Quelques semaines plus tard, en entrant dans une pharmacie, j’ai entendu des cris concernant un homme armé d’un couteau. Je me suis retourné et j’ai vu un adolescent brandissant une machette dans le parking. « Pas ici, s’il vous plaît, pas ici, chez moi », ai-je pensé.

Mon enfant de sept ans m’a demandé l’autre jour quel était mon endroit préféré au monde. « L’Irlande », ai-je répondu. Elle a répété la question, insistant sur le mot monde. J’ai réaffirmé ma réponse, soulignant le mot Irlande. Le lendemain, elle a posé la même question à son camarade de classe dans la voiture. « L’Espagne », a-t-il répondu. « Il fait beaucoup plus chaud. »
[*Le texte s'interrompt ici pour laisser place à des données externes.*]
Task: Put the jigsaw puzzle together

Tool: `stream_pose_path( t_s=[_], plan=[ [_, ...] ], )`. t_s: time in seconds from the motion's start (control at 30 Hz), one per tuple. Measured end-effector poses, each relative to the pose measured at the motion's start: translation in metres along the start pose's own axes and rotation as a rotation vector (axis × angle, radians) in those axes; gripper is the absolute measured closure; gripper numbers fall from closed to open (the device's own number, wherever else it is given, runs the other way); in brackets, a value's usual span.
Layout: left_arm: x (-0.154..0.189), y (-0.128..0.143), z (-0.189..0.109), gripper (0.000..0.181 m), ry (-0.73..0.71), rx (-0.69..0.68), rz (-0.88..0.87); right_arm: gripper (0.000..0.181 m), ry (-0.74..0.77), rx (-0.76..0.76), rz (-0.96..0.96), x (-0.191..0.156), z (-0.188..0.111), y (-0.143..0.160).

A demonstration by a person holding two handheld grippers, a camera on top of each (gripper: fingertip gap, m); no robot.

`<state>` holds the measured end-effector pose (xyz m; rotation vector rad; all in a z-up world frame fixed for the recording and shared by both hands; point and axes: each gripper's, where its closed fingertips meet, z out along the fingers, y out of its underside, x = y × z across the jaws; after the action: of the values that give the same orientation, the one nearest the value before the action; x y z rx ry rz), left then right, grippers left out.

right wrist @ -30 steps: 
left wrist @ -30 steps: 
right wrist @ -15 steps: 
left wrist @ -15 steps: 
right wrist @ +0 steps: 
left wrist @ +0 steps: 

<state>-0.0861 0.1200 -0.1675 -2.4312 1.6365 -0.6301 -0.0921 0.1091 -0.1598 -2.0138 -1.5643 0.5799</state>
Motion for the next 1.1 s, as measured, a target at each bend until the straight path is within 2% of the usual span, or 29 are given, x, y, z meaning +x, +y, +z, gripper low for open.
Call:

J’ai passé près de la moitié de ma vie dans d’autres pays, des endroits merveilleux. J’y ai laissé une partie de moi, mais je suis toujours resté profondément enraciné en Irlande. Il y a des choses qui me rendent triste et en colère, mais cela ne fait que renforcer mon sentiment de protection. Je sais qu’il existe des endroits où la vie est plus facile, mais cela ne signifie pas qu’ils sont meilleurs. S’il vous plaît, ne méprisez pas l’Irlande avec condescendance. Ne l’appelez pas un dépotoir. C’est ma maison, et je l’aime.